# BLU11 - Learning Notebook - Part 3 of 3 - Collaborative Filtering

In [1]:
import os

import numpy as np
np.seterr(divide='ignore', invalid='ignore')

from scipy.sparse import coo_matrix, csr_matrix
from sklearn.metrics.pairwise import cosine_similarity

# 1 Collaborative-Filtering RS

Collaborative-filtering (RS, henceforth) is another type of memory-based RS.

The central premise of this type of recommenders is that if one has enough Ratings, then no other information is necessary.
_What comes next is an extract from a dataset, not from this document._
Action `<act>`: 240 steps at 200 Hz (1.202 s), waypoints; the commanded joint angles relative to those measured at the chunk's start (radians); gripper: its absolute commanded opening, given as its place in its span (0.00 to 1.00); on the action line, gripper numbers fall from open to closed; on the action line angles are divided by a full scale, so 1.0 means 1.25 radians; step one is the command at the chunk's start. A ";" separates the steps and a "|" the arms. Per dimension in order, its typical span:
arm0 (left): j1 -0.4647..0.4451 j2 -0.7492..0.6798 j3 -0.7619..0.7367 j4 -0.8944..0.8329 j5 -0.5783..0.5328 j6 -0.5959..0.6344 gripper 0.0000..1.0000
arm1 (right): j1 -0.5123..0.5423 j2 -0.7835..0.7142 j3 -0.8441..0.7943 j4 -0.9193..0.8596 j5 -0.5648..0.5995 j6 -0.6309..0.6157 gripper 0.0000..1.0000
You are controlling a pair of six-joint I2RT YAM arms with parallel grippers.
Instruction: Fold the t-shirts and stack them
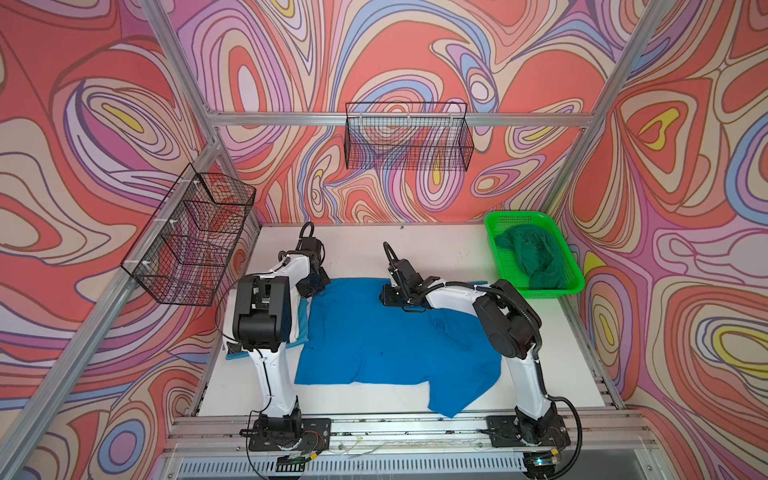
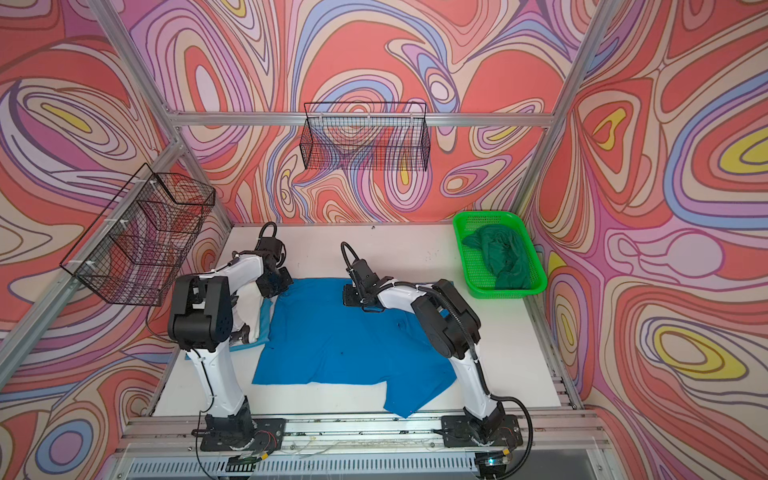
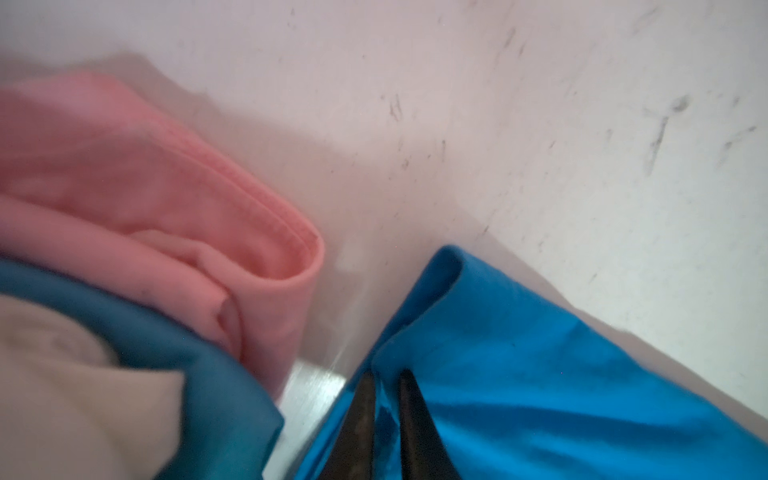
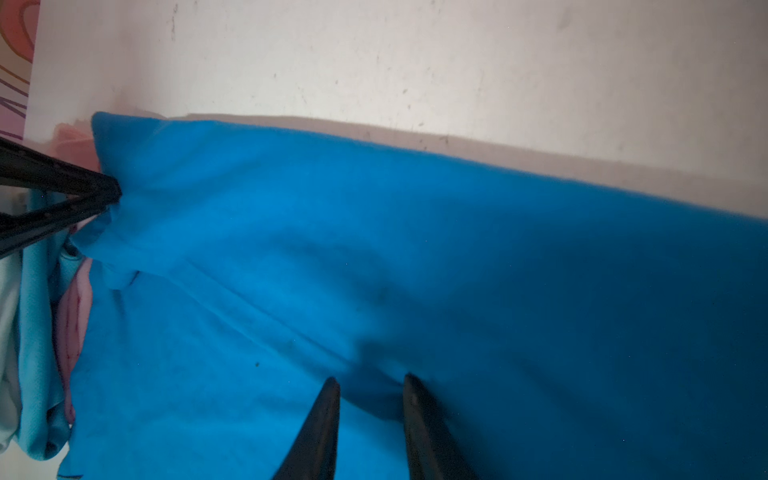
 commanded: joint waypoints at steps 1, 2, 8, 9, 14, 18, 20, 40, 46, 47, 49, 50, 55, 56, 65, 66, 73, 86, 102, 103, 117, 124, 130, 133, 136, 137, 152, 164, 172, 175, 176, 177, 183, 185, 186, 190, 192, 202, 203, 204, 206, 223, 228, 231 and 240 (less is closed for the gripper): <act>0.013 0.030 0.019 -0.043 -0.026 0.012 0.16 | -0.008 0.010 -0.064 -0.068 0.044 0.003 0.29; 0.014 0.029 0.019 -0.043 -0.026 0.012 0.16 | -0.008 0.009 -0.065 -0.067 0.044 0.003 0.29; 0.014 0.030 0.022 -0.044 -0.025 0.014 0.17 | -0.008 0.002 -0.077 -0.064 0.042 0.004 0.29; 0.014 0.030 0.023 -0.045 -0.024 0.015 0.17 | -0.008 0.001 -0.078 -0.064 0.043 0.004 0.29; 0.014 0.033 0.027 -0.046 -0.025 0.017 0.18 | -0.007 -0.005 -0.085 -0.063 0.042 0.004 0.29; 0.014 0.035 0.030 -0.047 -0.024 0.018 0.18 | -0.008 -0.011 -0.091 -0.062 0.042 0.003 0.29; 0.014 0.036 0.032 -0.048 -0.024 0.019 0.18 | -0.008 -0.014 -0.094 -0.062 0.042 0.003 0.29; 0.014 0.044 0.052 -0.061 -0.025 0.030 0.20 | -0.009 -0.051 -0.124 -0.060 0.037 -0.002 0.31; 0.014 0.046 0.057 -0.063 -0.025 0.033 0.21 | -0.008 -0.068 -0.134 -0.056 0.030 -0.004 0.31; 0.014 0.046 0.057 -0.062 -0.024 0.033 0.21 | -0.009 -0.069 -0.135 -0.055 0.028 -0.005 0.31; 0.014 0.046 0.058 -0.063 -0.024 0.034 0.21 | -0.009 -0.075 -0.139 -0.054 0.025 -0.005 0.32; 0.014 0.047 0.059 -0.064 -0.024 0.034 0.21 | -0.009 -0.078 -0.141 -0.052 0.025 -0.006 0.32; 0.014 0.048 0.060 -0.065 -0.023 0.035 0.21 | -0.010 -0.093 -0.148 -0.052 0.016 -0.007 0.33; 0.014 0.048 0.060 -0.065 -0.023 0.036 0.21 | -0.010 -0.095 -0.150 -0.051 0.014 -0.009 0.33; 0.014 0.046 0.060 -0.065 -0.020 0.035 0.22 | -0.013 -0.127 -0.165 -0.048 0.005 -0.011 0.35; 0.014 0.046 0.060 -0.065 -0.020 0.036 0.22 | -0.013 -0.133 -0.168 -0.047 0.003 -0.012 0.35; 0.014 0.044 0.056 -0.064 -0.019 0.035 0.23 | -0.015 -0.167 -0.186 -0.040 -0.002 -0.012 0.37; 0.014 0.035 0.045 -0.056 -0.017 0.030 0.25 | -0.026 -0.241 -0.227 -0.039 0.001 -0.006 0.40; 0.014 0.032 0.038 -0.052 -0.014 0.023 0.28 | -0.072 -0.344 -0.299 -0.042 0.016 0.016 0.42; 0.014 0.032 0.038 -0.052 -0.014 0.023 0.28 | -0.076 -0.350 -0.304 -0.042 0.017 0.017 0.42; 0.016 0.036 0.040 -0.049 -0.009 0.017 0.30 | -0.144 -0.419 -0.371 -0.048 0.020 0.038 0.43; 0.016 0.038 0.040 -0.048 -0.005 0.015 0.31 | -0.186 -0.447 -0.401 -0.051 0.022 0.041 0.44; 0.017 0.042 0.042 -0.049 -0.003 0.014 0.31 | -0.225 -0.463 -0.422 -0.056 0.027 0.040 0.44; 0.019 0.042 0.043 -0.050 -0.001 0.012 0.31 | -0.243 -0.471 -0.431 -0.059 0.031 0.039 0.45; 0.019 0.043 0.043 -0.049 0.000 0.011 0.31 | -0.256 -0.477 -0.437 -0.062 0.033 0.039 0.45; 0.019 0.043 0.043 -0.049 0.000 0.011 0.31 | -0.262 -0.478 -0.439 -0.064 0.033 0.038 0.45; 0.019 0.048 0.044 -0.045 0.004 0.008 0.32 | -0.327 -0.483 -0.461 -0.070 0.025 0.032 0.45; 0.019 0.055 0.044 -0.042 0.011 0.005 0.32 | -0.361 -0.471 -0.468 -0.074 0.020 0.037 0.45; 0.019 0.061 0.046 -0.042 0.016 0.003 0.32 | -0.374 -0.460 -0.475 -0.062 0.025 0.041 0.45; 0.019 0.063 0.046 -0.040 0.018 0.001 0.32 | -0.379 -0.454 -0.477 -0.059 0.028 0.042 0.45; 0.019 0.063 0.046 -0.040 0.018 0.001 0.32 | -0.380 -0.451 -0.477 -0.058 0.029 0.044 0.45; 0.019 0.064 0.046 -0.040 0.018 0.001 0.32 | -0.381 -0.450 -0.477 -0.058 0.029 0.045 0.45; 0.019 0.067 0.046 -0.039 0.021 0.000 0.32 | -0.389 -0.435 -0.476 -0.054 0.025 0.047 0.45; 0.019 0.069 0.046 -0.038 0.020 0.000 0.32 | -0.392 -0.431 -0.476 -0.053 0.024 0.047 0.45; 0.019 0.069 0.047 -0.039 0.020 -0.001 0.32 | -0.393 -0.427 -0.476 -0.052 0.023 0.047 0.45; 0.019 0.070 0.047 -0.038 0.020 -0.001 0.32 | -0.397 -0.416 -0.474 -0.049 0.024 0.049 0.45; 0.019 0.071 0.048 -0.038 0.020 -0.001 0.32 | -0.399 -0.410 -0.474 -0.048 0.025 0.051 0.45; 0.019 0.075 0.053 -0.042 0.019 -0.001 0.34 | -0.410 -0.385 -0.471 -0.044 0.045 0.062 0.44; 0.020 0.076 0.054 -0.043 0.020 0.000 0.34 | -0.411 -0.382 -0.471 -0.043 0.046 0.062 0.44; 0.019 0.076 0.055 -0.043 0.020 0.000 0.34 | -0.413 -0.380 -0.471 -0.042 0.047 0.064 0.44; 0.020 0.078 0.056 -0.044 0.020 0.000 0.34 | -0.415 -0.375 -0.472 -0.040 0.052 0.065 0.44; 0.020 0.092 0.078 -0.057 0.022 0.003 0.36 | -0.447 -0.335 -0.465 -0.047 0.083 0.083 0.44; 0.020 0.098 0.085 -0.063 0.023 0.005 0.36 | -0.461 -0.328 -0.465 -0.044 0.087 0.089 0.44; 0.020 0.102 0.091 -0.067 0.023 0.004 0.36 | -0.465 -0.321 -0.464 -0.042 0.088 0.093 0.44; 0.020 0.116 0.107 -0.079 0.022 0.005 0.37 | -0.475 -0.313 -0.454 -0.044 0.094 0.101 0.44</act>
So, to be clear, this is what you need. (A lot of it, though.)

![collaborative_filtering](../media/recommender_systems_framework_collaborative_filtering.png)

This idea couldn't be more different from most approaches we've studied, where exploring and extracting features was front and center.

In CF, a typical pipeline goes as follows, and we can think of it as filling in the blank spaces in our Ratings.

![collaborative_filtering](../media/collaborative_filtering.png)

We start by computing similarities between users or items; then we select the best neighbors.

Then, we predict the user preference as a weighted average of the neighbors and filter the best results.

## 1.1 Ratings

As we've seen, Ratings are at the core of CF. 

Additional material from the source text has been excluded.